Revisi UU Migas Mampu Cegah 'Kiamat' Industri Migas RI?

Jakarta, CNBC Indonesia - Revisi Undang-Undang No.22 tahun 2001 tentang Minyak dan Gas Bumi (UU Migas) ditargetkan akan rampung maksimal pada akhir 2022 mendatang.
Wakil Ketua Komisi VII DPR Maman Abdurrahman mengatakan, dengan dirampungkannya Revisi UU Migas ini, maka diharapkan bisa menjawab tantangan di sektor hulu migas ini.
Menurutnya, pembahasan Revisi UU Migas ini tidak hanya mengejar kecepatan, namun juga disesuaikan dengan update terkini kondisi sektor migas.

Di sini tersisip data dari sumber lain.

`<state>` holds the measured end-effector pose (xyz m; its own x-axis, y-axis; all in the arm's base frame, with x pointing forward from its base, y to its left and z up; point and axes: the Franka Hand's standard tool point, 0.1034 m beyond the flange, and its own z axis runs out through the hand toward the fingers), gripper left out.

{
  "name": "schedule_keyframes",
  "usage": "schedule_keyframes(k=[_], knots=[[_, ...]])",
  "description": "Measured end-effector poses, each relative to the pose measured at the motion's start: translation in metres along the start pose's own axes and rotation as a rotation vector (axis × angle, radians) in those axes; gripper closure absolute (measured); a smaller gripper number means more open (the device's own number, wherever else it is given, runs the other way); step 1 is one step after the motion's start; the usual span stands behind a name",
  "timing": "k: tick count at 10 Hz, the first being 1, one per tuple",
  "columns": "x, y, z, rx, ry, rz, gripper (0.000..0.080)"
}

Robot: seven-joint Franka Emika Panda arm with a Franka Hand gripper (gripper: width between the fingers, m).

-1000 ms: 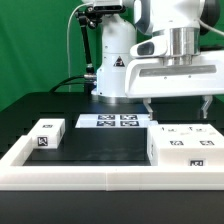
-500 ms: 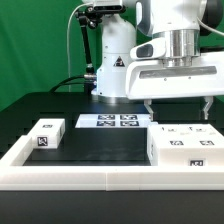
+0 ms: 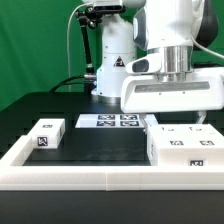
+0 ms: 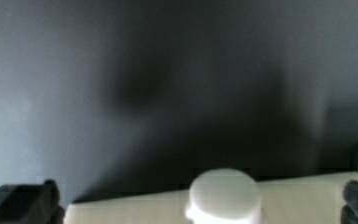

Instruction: Assemble cabinet

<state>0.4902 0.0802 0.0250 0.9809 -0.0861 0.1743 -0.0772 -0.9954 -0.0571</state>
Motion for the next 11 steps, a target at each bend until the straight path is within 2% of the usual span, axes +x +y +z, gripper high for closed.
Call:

"RUU Migas harus terealisasi, ini tantangan besar, harapan kita bisa jawab program defisit anggaran kita. Selain cepat, juga untuk menjawab tantangan kekinian sektor migas," paparnya dalam '2nd International Convention Indonesian Upstream Oil and Gas 2021', Selasa (30/11/2021).
Pihaknya akan membahas isi dari Revisi UU Migas ini melalui berbagai forum dengan pelaku usaha migas. Salah satu isu besar di dalam Revisi UU Migas adalah mengenai organisasi SKK Migas atau pengatur sektor hulu migas, apakah akan melalui badan usaha khusus atau di bawah PT Pertamina (Persero).
"Terkait badan usaha khusus, ada isu-isu beredar di Komisi VII, masih ada perdebatan apakah badan usaha khusus atau di bawah Pertamina. Tapi arus besarnya ke badan usaha khusus," jelasnya.
Lebih lanjut dia mengatakan, sektor migas ini penting, pasalnya pendapatan negara di luar pajak banyak disumbang dari migas. Karena hulu migas ini merupakan salah satu sektor yang penting, maka produksi minyak tahunan pun masuk ke dalam asumsi makro.
"Kalau produksi minyak kita naik, asumsi makro naik, kalau turun asumsi makro pendapatan juga turun," jelasnya.
Adanya revisi UU Migas ini diharapkan akan memberikan kepastian hukum bagi investor, sehingga nantinya juga bisa mendorong investasi di sektor migas.
Sebelumnya, Anggota Dewan Energi Nasional Satya W. Yudha mengatakan, ada beberapa hal yang harus dilakukan untuk memperbaiki iklim investasi migas di Indonesia.
Pertama, kejelasan status hukum Satuan Kerja Khusus Pelaksana Kegiatan Usaha Hulu Minyak dan Gas Bumi (SKK Migas). Ini bisa terwujud bila ada kepastian di revisi UU Migas.
"Kita ketahui bahwa status hukum SKK Migas yang belum jelas hingga hari ini. Dengan dibatalkannya pasal mengenai SKK Migas (BP Migas) di UU Migas oleh Mahkamah Konstitusi, hingga hari ini statusnya belum jelas," paparnya dalam webinar, Rabu (28/04/2021).
Tidak hanya status SKK Migas yang belum jelas, kondisi hulu migas juga dipengaruhi oleh situasi pandemi, penurunan produksi, hingga penemuan cadangan yang rendah.
"Belum ditemukan cadangan yang besar dalam beberapa dekade ini, keekonomian lapangan dengan fiscal term seperti saat ini menjadi tidak ekonomis, ini tantangan yang harus dijawab oleh pemerintah demi mencapai 1 juta barel per hari di 2030," jelasnya.
Menurutnya, kebijakan fiskal juga akan mempengaruhi daya tarik investasi di sektor ini.
"Apabila kebijakan fiskal bagus, bisa meningkatkan investasi di migas, menciptakan multiplier effect dan lapangan kerja akan meningkat, meningkatkan produksi migas nasional dan mengurangi impor," tuturnya.